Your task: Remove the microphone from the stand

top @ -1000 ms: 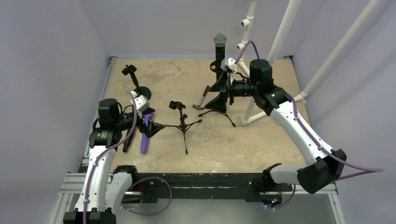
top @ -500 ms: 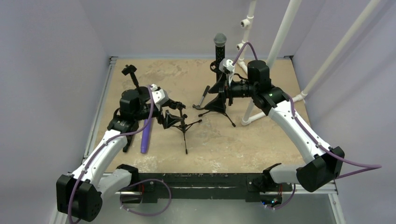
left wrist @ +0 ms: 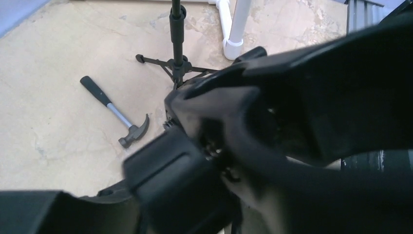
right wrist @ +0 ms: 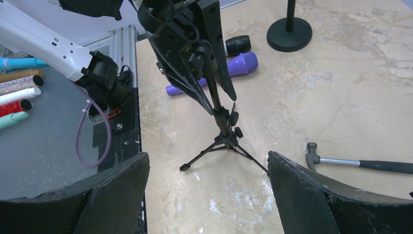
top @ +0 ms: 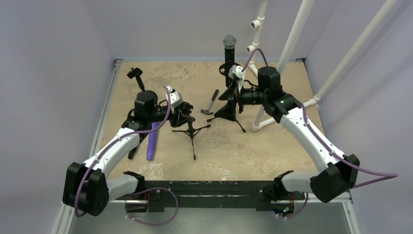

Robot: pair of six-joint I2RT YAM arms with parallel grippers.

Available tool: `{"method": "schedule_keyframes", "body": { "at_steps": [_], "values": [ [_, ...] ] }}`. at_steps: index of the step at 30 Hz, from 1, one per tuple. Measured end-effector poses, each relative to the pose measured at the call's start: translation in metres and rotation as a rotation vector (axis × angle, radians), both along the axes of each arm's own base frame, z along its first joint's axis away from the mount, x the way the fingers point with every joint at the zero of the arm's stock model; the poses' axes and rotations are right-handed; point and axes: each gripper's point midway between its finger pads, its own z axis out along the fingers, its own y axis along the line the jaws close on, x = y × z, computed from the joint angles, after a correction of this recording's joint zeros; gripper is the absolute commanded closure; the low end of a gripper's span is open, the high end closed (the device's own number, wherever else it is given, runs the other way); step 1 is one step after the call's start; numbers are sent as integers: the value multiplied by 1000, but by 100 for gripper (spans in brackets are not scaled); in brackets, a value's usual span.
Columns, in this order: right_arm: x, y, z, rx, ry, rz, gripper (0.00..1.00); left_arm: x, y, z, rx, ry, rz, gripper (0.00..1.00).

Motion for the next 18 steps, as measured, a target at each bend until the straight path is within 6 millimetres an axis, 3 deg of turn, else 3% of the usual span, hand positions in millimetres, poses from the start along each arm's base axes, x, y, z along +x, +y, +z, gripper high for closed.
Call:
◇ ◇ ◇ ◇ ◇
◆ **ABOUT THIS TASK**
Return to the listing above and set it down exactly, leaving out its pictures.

◆ **RESPONSE TO THE EXERCISE**
Your task: Remove the microphone from the stand

top @ -1000 ms: 
top @ -500 ms: 
left wrist @ +0 ms: 
right wrist @ +0 ms: 
top @ +0 ms: 

Robot: pair of six-joint I2RT YAM arms with parallel grippers.

Available tool: `{"method": "schedule_keyframes", "body": { "at_steps": [_], "values": [ [_, ...] ] }}`. at_steps: index of the step at 30 Hz, from 1, one per tuple. Measured end-effector poses, each relative to the pose measured at the call's start: translation in metres and rotation as a rotation vector (axis × angle, radians), both along the axes of each arm's own base frame, z along its first joint's axis away from the mount, x the way the fingers point with every joint at the zero of the arm's stock model; the poses' axes and rotations are right-handed; point and axes: each gripper's point midway between its finger pads, its own z axis out along the fingers, its own y axis along the line the jaws close on, x = y × z, computed from the joint angles, after a correction of this recording's joint zeros; gripper is the absolute commanded closure; the low end of a gripper's span is open, the high end closed (the device's own number, wherever else it is given, runs the other way); step 1 is one step after the call's start; numbers are sent as integers: the value multiplied by 1000, but by 100 for gripper (spans in brackets are not scaled); in brackets, a value's usual span.
Columns, in this order: right_arm: x, y, z, rx, ry, rz, gripper (0.00..1.00); left_arm: x, y, z, rx, ry, rz, gripper (0.00..1.00).

Motion for the next 18 steps, as measured, a target at each bend until the straight path is within 6 millimetres an axis, 3 deg of turn, else 3% of the usual span, hand positions in millimetres, poses from the start along each arm's base axes, x, y, z along +x, +y, +z, gripper high for closed.
Call:

No further output is expected.